Analysis of variation at transcription factor binding sites in Drosophila and humans.
Genome Biol. 13:R49.
The authors analyze cross-species and intra-species variation of transcription factor
binding sites identified in previous studies. We will try to reproduce some of the results
concerning bindings sites for the Drosophila transcription factors Twist, Binou and Tinman reported
Zinzen et al. 2009.
Combinatorial binding predicts spatio-temporal cis-regulatory activity.
Nature 462, 65-70.
These binding sites were identified by scanning ChIP-on-chip peak regions with newly derived PWMs for the
transcription factor under investigation.
We wil try to reprocude results shown in Figure 1a,b in
(Spivakov et al. 2012).
Have a look at the Figure legend and the Methods section of the corresponding paper.
However, you are not asked to precisely follow the data analysis protocol of the others. Just use
the relevant sequence conservation and SNP tracks from the ChIP-Seq server to produce
figures of the same kind. Once you have the results, you may ask yourself whether you agree
with the interpretation by the authors:
"As expected, TF-bound motifs both are conserved across evolutionary distance and
show depressed levels of variation across individuals compared to either their
respective flanking regions ..."
The genomic coordinates upon which this analysis is based are given in supplementary
Table S3. Note the Figure 1a is based in PhastCons scores.
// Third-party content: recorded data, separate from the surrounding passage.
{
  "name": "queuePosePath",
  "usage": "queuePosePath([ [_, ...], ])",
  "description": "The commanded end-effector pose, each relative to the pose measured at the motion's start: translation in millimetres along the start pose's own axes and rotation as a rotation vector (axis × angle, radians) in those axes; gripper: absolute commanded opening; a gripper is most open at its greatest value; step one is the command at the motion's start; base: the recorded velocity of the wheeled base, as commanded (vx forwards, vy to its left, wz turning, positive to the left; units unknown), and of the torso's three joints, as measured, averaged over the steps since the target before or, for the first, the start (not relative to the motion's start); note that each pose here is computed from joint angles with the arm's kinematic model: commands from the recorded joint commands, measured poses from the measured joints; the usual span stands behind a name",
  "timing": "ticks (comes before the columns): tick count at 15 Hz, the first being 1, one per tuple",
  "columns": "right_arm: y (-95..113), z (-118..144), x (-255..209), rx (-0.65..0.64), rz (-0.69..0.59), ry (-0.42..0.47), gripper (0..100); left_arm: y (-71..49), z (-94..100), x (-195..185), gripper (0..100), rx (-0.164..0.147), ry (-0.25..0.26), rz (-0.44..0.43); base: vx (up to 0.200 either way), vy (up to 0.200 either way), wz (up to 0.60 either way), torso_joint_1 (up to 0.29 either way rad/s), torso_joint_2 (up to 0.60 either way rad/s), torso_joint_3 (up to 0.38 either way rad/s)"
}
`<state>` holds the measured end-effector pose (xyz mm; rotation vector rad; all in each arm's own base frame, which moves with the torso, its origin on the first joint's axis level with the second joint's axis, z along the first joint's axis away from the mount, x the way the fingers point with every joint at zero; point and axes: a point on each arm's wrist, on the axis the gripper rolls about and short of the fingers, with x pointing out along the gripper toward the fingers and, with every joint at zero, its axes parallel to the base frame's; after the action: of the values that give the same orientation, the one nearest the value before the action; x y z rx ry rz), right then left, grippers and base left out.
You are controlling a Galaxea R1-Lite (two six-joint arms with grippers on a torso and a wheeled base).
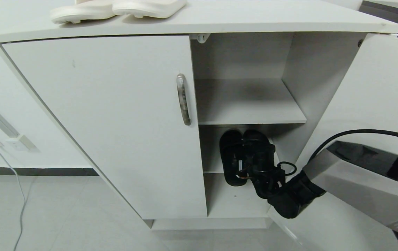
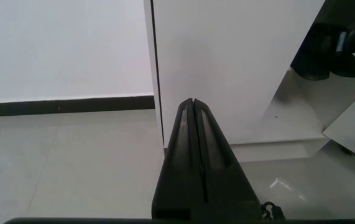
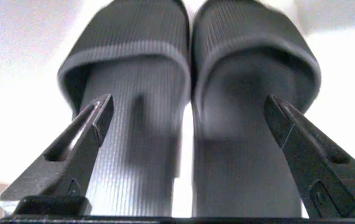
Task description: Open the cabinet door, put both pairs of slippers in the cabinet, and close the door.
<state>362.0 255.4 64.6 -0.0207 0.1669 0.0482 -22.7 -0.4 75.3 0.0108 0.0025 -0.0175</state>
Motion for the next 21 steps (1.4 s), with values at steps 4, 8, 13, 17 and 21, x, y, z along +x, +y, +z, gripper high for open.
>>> queuePosePath([
  [4,-16,3,-104,-0.021,0.092,0.002,100,0.0,0.0,0,0,0.001,0.001,0.001,0.000,0.000,0.00,0.000,0.00,0.000],
  [8,-26,-1,-124,-0.024,0.113,-0.016,100,0.0,0.0,0,0,0.001,0.001,-0.001,0.000,0.000,0.00,0.000,0.00,0.000],
  [13,-19,-7,-126,-0.039,0.133,-0.002,100,0.0,0.0,0,0,0.001,0.001,-0.001,-0.080,0.000,0.00,0.003,0.00,0.004],
  [17,-19,-8,-127,-0.041,0.137,-0.001,100,0.0,0.0,0,0,0.000,0.001,-0.001,-0.200,0.000,0.00,0.004,0.00,-0.002],
  [21,-19,-9,-127,-0.043,0.137,0.004,100,0.0,0.0,0,0,-0.002,0.001,0.001,-0.050,0.000,0.00,-0.001,0.00,0.002],
])
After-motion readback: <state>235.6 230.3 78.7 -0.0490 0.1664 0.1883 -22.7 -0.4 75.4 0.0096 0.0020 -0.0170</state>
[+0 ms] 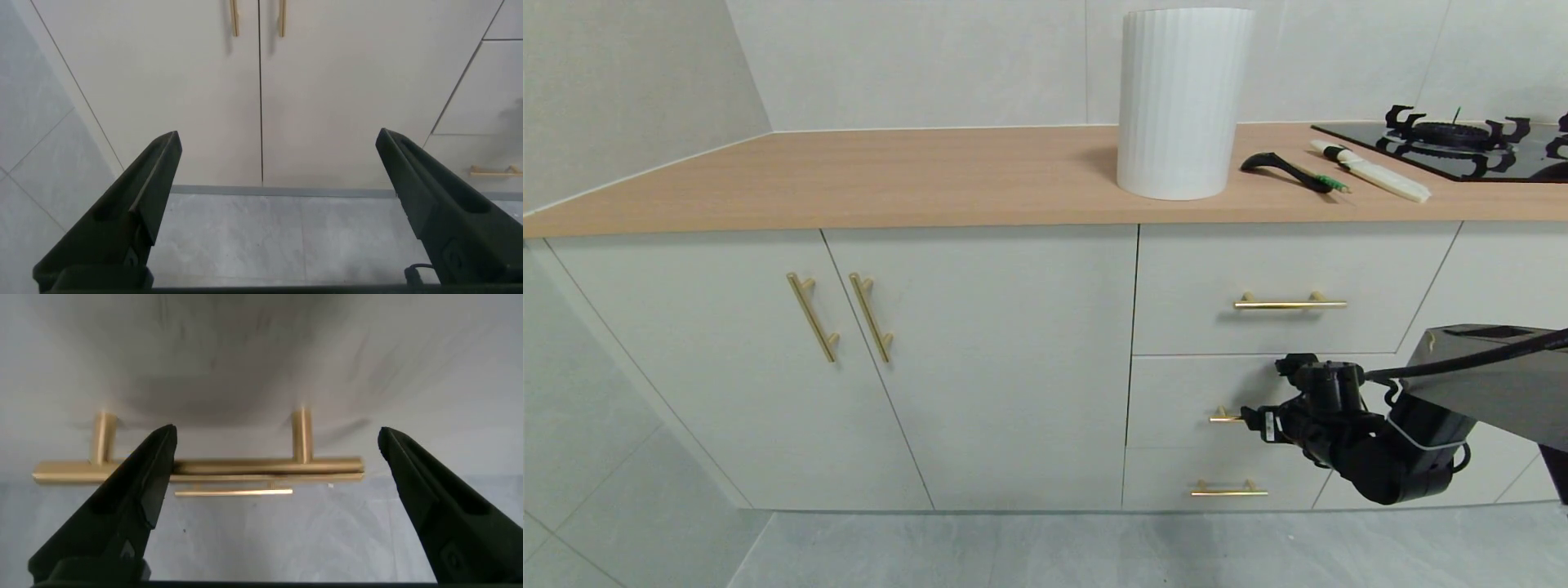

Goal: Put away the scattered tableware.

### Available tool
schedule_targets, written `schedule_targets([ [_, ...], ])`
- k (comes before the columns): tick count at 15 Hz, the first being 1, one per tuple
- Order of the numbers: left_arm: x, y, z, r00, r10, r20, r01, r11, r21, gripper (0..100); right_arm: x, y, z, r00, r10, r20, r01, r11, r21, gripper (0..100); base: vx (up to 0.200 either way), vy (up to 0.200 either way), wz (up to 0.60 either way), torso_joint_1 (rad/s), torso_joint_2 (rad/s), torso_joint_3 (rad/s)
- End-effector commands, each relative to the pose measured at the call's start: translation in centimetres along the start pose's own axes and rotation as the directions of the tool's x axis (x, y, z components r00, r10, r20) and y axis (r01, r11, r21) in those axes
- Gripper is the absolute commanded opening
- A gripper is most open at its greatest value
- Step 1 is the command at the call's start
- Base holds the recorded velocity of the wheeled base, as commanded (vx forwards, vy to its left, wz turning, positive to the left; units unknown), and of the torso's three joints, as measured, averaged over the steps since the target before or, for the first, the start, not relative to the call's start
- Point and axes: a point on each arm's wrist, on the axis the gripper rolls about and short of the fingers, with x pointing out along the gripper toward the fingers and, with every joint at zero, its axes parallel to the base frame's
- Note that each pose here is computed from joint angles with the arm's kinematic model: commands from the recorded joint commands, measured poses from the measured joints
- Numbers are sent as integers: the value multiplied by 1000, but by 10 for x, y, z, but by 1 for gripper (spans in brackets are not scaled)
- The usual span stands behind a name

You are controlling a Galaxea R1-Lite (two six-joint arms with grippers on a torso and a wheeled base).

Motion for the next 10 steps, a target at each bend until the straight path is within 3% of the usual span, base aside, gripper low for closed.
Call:
schedule_targets([
  [1, 0, 0, 0, 1000, 0, -1, 0, 1000, 0, 100, -1, 0, -2, 1000, -1, -17, 1, 1000, -5, 100, 0, 0, 0, 0, 0, 0],
  [10, 0, 0, 0, 1000, 0, -1, 0, 1000, 0, 100, -13, -2, 0, 1000, -2, -24, 1, 1000, -22, 100, 0, 0, 0, 0, 0, 0],
])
Higher resolution pictures
could potentially be obtainied using the PhyloP track, which was probably not yet
available when the paper was published.
Hints and recipes
The supplementary Table S3 is a tab-delimited text file which
provides binding sites coordinates for several transcription
factors in the following format.
CHR START END STRAND SEQ TF PWM_SCORE ...
2L 18564 18574 1 TAGTGTGCCCG trx_disc1 6.06 ...
2L 18917 18927 1 CAGTGTGACCA trx_disc1 8.2 ...
2L 21369 21379 1 TAGTGTGCCCG trx_disc1 6.06 ...
2L 21742 21752 1 CAGTGTGACCA trx_disc1 8.2 ...
2L 22068 22078 1 CAGTGTGGACG trx_disc1 6.15 ...
2L 28228 28237 -1 AGCTACCTGT hb_disc1 6.16 ...
The genomic coordinates refer to the D. melanogaster genome assembly dm3.
The file contains binding sites for 10 different transcription factors identified
by the codes:
bin_ef, cnc_disc1, h_known1, hb_disc1, hkb_known2, mod_disc3, tin_ef, trx_disc1
and twi_ef- We are only interested in
twi_ef (Twist), bin_ef (Binou) and tin_ef (Tinman).
Several editing operations need be applied to transform the lines of this
table into a valid BED file that can be uploaded to the ChIP-seq server:
The following R code could be used to extract appropriate binding site lists.
- The chromosome identifier should be made USCS-style, e.g. 2L -> chr2L.
- The start coordinate is 1-based in Table S3. It should be 0-based for BED.
- The strand field should be either "+" or "-" and it should appear in the 6th column.
bed = read.table("spivakov12_S3.txt", as.is=1, header=T)
bed[,1]=paste("chr", as.character(bed[,1]), sep="")
bed[which(bed[,4] == 1),4] = "+"
bed[which(bed[,4] == -1),4] = "-"
write.table(bed[which(bed[,6] == "twi_ef"),c(1,2,3,5,6,4)],
"twi_ef.bed", quote=F, sep="\t", row.names=F, col.names=F)
write.table(bed[which(bed[,6] == "tin_ef"),c(1,2,3,5,6,4)],
"tin_ef.bed", quote=F, sep="\t", row.names=F, col.names=F)
write.table(bed[which(bed[,6] == "bin_ef"),c(1,2,3,5,6,4)],
"bin_ef.bed", quote=F, sep="\t", row.names=F, col.names=F)
The bed files produced in this way can be uploaded to
BED-to-SGA, compress output=off, Genome=D. melanogaster (Apr 2006 R5/dm3)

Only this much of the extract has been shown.